Until recently, kilogram as a unit of measurement was dependent on a man-made artifact, a platinum alloy cylinder stored in France, copies of which have been distributed all over the world. These copies, in turn, have also been copied. After comparing a number of these local copies, experts have found weight deviations in the range of ±50 micrograms over a 100 years; there is no way to check how much the mass of the original prototype has changed because there isn’t anything to compare it to. But even miniscule discrepancies such as this can have a disastrous effect on many processes.
“The mass and length standards were put in place at a time when people had no idea we’d be one day able to make these uber-precise measurements. They also didn’t know how deeply scientists would dive into the world of ultra-small and ultra-large units and scales. The discoveries made in 20th-century physics have changed our perception of the world, and our capabilities have grown immeasurably. That’s why there is a need to connect the base measurements, used by scientists all over the world, to the fundamental laws and constants discovered in the 20th century. The scientific community had spent decades mulling over how to best introduce these changes, and now the choice has finally been made,” says Alexey Shcherbakov, a researcher at ITMO University’s Nanophotonics and Metamaterials Research Center.
The new standard of a kilogram is based on the Planck constant. The device used to calculate it is called the Kibble balance. Just like any other weighing device, its main principle hinges on the counter-balancing of two forces. But what makes this one special is that the weight of a measured object is compensated by the Lorentz force, which is the force exerted by an electromagnetic field on an electric conductor inside said field.
“Until now, we’ve based our measurements and calculations on laws that are over a century old. The quantum laws, however, were much more useful in the field of super-precise measurement of current. These laws are made evident when we work with infinitesimal amounts of matter, energy or radiation, and it turns out that these amounts can change not constantly but by fractions of some minimal units that depend on the Planck constant. The mass of one kilogram is directly tied to the value of the Planck constant. When they redefined the standard, scientists determined that value with a margin of error of fewer than 50 parts to a billion, and decided that from now on, the mass will be calculated based on that value and Kibble balance measurements,” explains Alexey Shcherbakov.

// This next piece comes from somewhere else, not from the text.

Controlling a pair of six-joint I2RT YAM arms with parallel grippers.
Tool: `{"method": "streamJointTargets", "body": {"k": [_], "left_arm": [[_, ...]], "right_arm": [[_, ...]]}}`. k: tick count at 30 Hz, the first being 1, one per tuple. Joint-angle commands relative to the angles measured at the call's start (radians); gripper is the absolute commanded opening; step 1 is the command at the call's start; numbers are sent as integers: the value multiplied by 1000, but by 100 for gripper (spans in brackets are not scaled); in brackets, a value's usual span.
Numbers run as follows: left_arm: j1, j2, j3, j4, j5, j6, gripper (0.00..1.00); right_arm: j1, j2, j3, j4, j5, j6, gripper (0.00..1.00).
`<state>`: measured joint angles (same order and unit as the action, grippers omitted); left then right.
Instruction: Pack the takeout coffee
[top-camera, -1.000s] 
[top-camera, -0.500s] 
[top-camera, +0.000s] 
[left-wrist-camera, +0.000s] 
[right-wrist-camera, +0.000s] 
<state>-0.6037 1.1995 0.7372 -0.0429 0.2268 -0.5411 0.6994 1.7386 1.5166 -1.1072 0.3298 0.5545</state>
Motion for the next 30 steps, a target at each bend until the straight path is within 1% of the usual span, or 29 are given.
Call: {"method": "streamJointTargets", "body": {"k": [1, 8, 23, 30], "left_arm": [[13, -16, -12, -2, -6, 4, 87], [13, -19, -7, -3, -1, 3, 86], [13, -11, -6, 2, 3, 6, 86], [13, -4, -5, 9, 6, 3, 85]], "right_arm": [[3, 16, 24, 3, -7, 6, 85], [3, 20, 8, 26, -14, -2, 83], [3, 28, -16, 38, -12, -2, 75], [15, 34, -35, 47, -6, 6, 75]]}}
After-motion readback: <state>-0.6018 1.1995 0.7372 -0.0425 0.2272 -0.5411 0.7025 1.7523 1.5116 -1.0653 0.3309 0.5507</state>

The soon-to-retire cylinder will be replaced by another physical standard, calculated according to the new laws. It is a perfectly round sphere of single-crystal silicon. The use of silicon spheres is an alternative to using a Kibble balance based on another fundamental constant, the Avogadro number.

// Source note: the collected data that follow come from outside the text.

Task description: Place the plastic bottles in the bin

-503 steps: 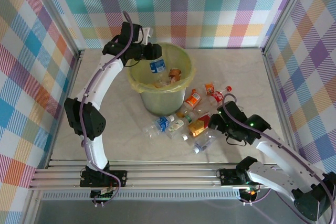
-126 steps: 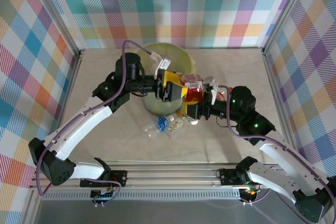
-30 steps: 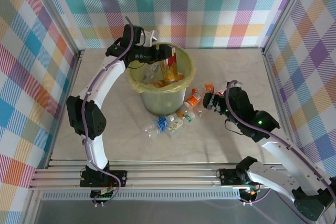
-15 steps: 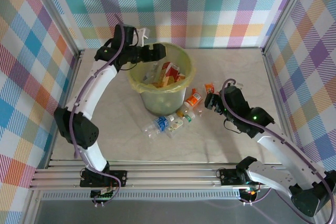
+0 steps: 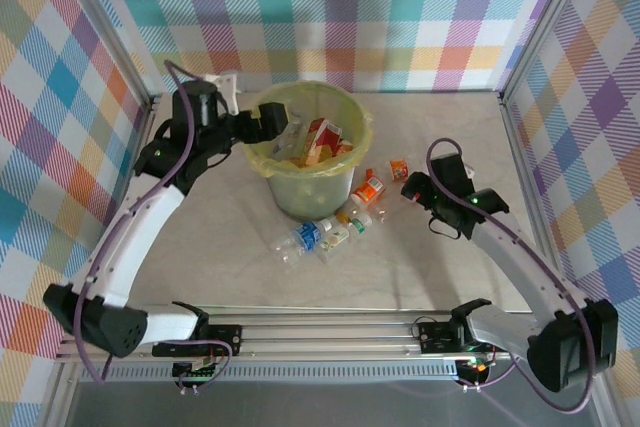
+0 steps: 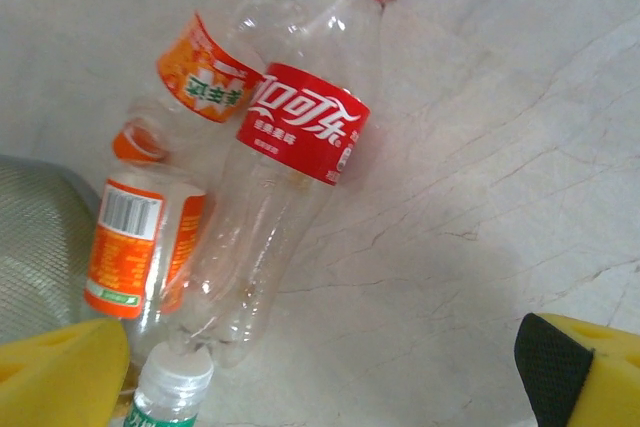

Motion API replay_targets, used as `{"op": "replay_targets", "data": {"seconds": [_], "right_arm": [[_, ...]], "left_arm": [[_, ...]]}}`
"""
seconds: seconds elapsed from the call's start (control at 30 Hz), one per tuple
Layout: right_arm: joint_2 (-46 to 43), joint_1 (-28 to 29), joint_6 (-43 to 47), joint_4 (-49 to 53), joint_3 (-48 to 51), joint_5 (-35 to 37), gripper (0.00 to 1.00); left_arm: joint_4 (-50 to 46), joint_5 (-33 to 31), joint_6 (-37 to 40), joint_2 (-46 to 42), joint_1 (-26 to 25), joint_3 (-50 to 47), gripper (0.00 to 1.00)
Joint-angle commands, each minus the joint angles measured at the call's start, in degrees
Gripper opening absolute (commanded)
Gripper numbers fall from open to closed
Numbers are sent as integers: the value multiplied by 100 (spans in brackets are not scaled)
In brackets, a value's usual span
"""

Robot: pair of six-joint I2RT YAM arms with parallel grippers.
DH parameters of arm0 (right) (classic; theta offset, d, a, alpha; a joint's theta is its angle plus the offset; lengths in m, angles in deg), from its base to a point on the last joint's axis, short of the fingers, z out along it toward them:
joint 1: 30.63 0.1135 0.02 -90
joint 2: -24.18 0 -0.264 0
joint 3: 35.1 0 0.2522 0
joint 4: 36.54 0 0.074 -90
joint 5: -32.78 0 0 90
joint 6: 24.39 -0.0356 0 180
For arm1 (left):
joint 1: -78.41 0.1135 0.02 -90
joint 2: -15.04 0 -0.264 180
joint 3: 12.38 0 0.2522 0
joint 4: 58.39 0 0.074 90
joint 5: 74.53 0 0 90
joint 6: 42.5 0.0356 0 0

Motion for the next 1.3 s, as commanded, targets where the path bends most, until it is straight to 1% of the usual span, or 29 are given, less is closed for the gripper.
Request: {"op": "replay_targets", "data": {"seconds": [0.0,0.13,0.23,0.37,0.57,0.77,1.07,1.27], "right_arm": [[354,-95,-89,-602,47,-540,100],[912,-203,-115,-912,-39,-671,99],[1279,-273,-149,-1119,-118,-750,100],[1786,-340,-184,-1266,-244,-832,100],[2281,-407,-238,-1523,-280,-895,100],[2556,-482,-221,-1601,-255,-922,100],[2720,-607,-177,-1629,-123,-899,100],[2726,-671,-142,-1611,34,-909,96]], "left_arm": [[463,-635,-140,-486,-35,-388,100],[551,-917,-142,-888,-35,-744,100],[565,-984,-144,-1065,-35,-880,100],[550,-1004,-115,-1140,-30,-936,100],[543,-964,-104,-1124,-35,-943,100],[546,-909,-102,-1083,-34,-958,100],[540,-885,-105,-1051,-34,-959,100],[541,-829,-115,-1018,-35,-959,100]]}}
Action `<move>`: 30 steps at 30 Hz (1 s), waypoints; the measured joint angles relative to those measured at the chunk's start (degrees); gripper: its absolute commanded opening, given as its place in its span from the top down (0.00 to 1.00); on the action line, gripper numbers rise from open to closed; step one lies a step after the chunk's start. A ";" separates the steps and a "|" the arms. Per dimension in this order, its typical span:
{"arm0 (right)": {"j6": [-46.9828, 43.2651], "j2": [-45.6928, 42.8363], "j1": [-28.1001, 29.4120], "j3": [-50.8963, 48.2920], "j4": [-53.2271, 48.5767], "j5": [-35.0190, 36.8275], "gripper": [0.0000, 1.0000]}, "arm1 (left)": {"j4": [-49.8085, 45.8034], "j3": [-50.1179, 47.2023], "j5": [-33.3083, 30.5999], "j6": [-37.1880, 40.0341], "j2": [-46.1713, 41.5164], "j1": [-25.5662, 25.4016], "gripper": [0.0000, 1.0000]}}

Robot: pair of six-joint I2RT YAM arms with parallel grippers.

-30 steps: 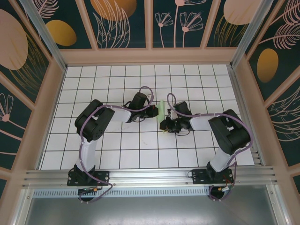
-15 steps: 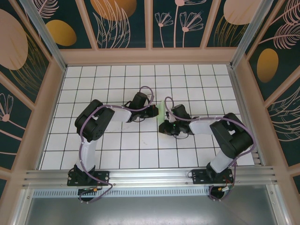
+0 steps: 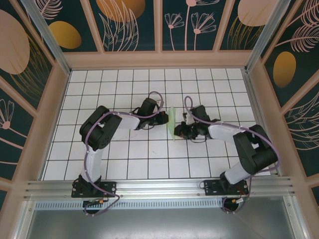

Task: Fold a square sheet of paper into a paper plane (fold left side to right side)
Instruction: Fold the wing for the fifth time at the center of the table.

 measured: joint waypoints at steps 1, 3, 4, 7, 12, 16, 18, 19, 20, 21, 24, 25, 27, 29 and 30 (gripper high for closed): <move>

Using the new definition of a kilogram, every nation will be able to reproduce the standard independently without needing a singular, global prototype. According to Alexey Shcherbakov, while this is theoretically true, in practice precise measurements using the Kibble balance involve a complex process that needs to be carried out by scientists of the highest qualification. For that reason, most countries will continue to use physical standards in everyday applications.
The decision made at the 26th General Conference on Weights and Measures brought an end to the reform that lasted decades. In 1983, the definition of a meter was tied to the speed of light in vacuum. In 2005, another three constants were used as a basis for new definitions of other units. The Planck constant was used for the kilogram, the elementary electric charge for the unit of electric power, and the Boltzmann constant for the unit of measurement of thermodynamic temperature. It took several years to complete that transition by producing ultra-precise measurements of each constant.

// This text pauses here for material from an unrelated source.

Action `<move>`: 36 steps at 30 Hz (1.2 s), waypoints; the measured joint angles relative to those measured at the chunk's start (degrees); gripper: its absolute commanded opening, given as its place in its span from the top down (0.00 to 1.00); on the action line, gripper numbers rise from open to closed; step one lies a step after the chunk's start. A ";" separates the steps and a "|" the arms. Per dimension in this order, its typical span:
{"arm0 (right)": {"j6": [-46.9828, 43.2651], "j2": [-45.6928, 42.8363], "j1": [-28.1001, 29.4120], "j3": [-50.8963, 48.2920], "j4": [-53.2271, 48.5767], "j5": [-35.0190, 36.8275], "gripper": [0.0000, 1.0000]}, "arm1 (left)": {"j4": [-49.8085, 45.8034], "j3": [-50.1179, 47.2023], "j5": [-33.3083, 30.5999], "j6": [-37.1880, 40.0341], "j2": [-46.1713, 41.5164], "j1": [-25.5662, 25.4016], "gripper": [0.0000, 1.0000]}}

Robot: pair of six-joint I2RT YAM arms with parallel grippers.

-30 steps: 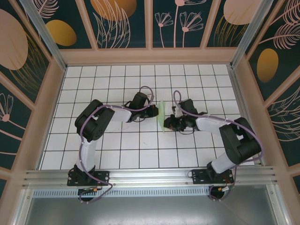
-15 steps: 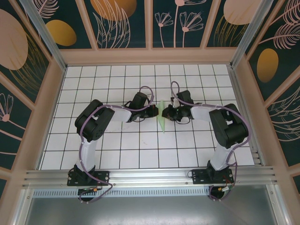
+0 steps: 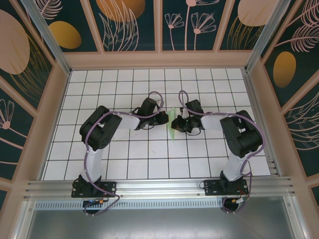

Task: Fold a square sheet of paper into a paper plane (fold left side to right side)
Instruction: Fold the wing for the fifth time at the center of the table.

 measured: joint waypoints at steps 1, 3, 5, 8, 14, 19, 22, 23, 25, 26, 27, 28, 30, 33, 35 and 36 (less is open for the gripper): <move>0.00 -0.35 0.17 -0.39 0.09 0.02 0.84 | 0.00 0.00 0.00 0.02 0.00 0.00 1.00; 0.00 -0.94 0.68 -1.07 0.11 0.04 0.84 | 0.00 0.00 0.00 0.00 0.00 0.00 1.00; 0.02 -1.73 1.44 -1.81 0.13 0.24 0.84 | -0.02 0.00 0.00 0.02 0.00 0.00 1.00; 0.20 -3.17 2.45 -3.10 0.11 0.46 0.83 | -0.02 0.00 0.00 0.02 0.00 0.00 1.00; -0.07 -8.07 1.55 -4.22 -1.92 0.57 0.82 | 0.00 0.00 0.00 0.02 0.00 0.00 1.00; -0.48 -9.14 -5.09 -2.01 -2.03 -0.94 0.83 | 0.00 0.00 0.00 0.02 0.00 0.00 1.00; -0.46 -5.79 -6.73 2.23 -1.70 -1.44 0.83 | 0.00 0.00 0.00 0.02 0.00 0.00 1.00; -0.46 -4.42 -6.73 3.65 -1.36 -1.75 0.83 | 0.00 0.00 0.00 0.02 0.00 0.00 1.00; -0.35 -1.38 -6.54 6.23 -0.66 -2.23 0.84 | 0.00 0.00 0.00 0.02 0.00 0.00 1.00; -0.22 -0.17 -6.43 7.06 -0.39 -2.25 0.84 | 0.00 0.00 0.00 0.02 0.00 0.00 1.00; -0.15 1.29 -6.29 7.91 -0.15 -2.34 0.84 | 0.00 0.00 0.00 0.02 0.00 0.00 1.00; 0.00 2.67 -6.16 8.59 -0.07 -2.38 0.84 | 0.00 0.00 0.00 0.02 0.00 0.00 1.00; 0.09 4.59 -5.84 9.22 -0.09 -2.36 0.84 | 0.00 0.00 0.00 0.02 0.00 0.00 1.00; 0.22 6.54 -5.20 9.31 -0.07 -2.36 0.84 | 0.00 0.00 0.00 0.02 0.00 0.00 1.00; 0.22 7.32 -4.92 9.46 -0.07 -2.23 0.84 | 0.00 0.00 0.00 0.02 0.00 0.00 1.00; 0.20 7.50 -4.87 9.62 -0.07 -2.16 0.84 | 0.00 0.00 0.00 0.02 0.00 0.00 1.00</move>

“What makes it extremely difficult to make these measurements is that you have to take into account the effect of every possible aspect, from temperature to the vibrations of walls in a lab. The scientists have to make sure that every element of their equipment is stable, and that measurements are made repeatedly over a period of time. In the case of the kilogram, they also had to compare the results produced by research labs all over the world,” explains Shcherbakov.
Ampere, kelvin and mole
In addition to the kilogram, new definitions of three other units have been approved during the 2016 conference.
The old definition of the ampere, which was put in place in 1948, was based on the measurement of force that affects parallel electric conductors. This time around, scientists have decided to use the numerical value of an electric charge as the basis for the new definition of ampere.
Until today, the kelvin was defined as the 1/273.16 of the temperature of the triple point of water. This definition had its own drawbacks, as water always contains impurities in the form of heavy isotopes of oxygen and hydrogen, which affect the triple point value. Metrologists were even forced to create a new standard: the Vienna Standard Mean Ocean Water. The new definition of kelvin is based on the Boltzmann constant, which is always equal to 1.38064852 × 10-23 m2 kg s-2 K-1.
The mole was previously tied to the number of atoms in 0.012 kilograms of stable carbon-12. In the new version of SI, it will be defined via the Avogadro constant, equal to 6.02214086 × 1023 particles.
The changes will come into force on the World Metrology Day, May 20, 2019.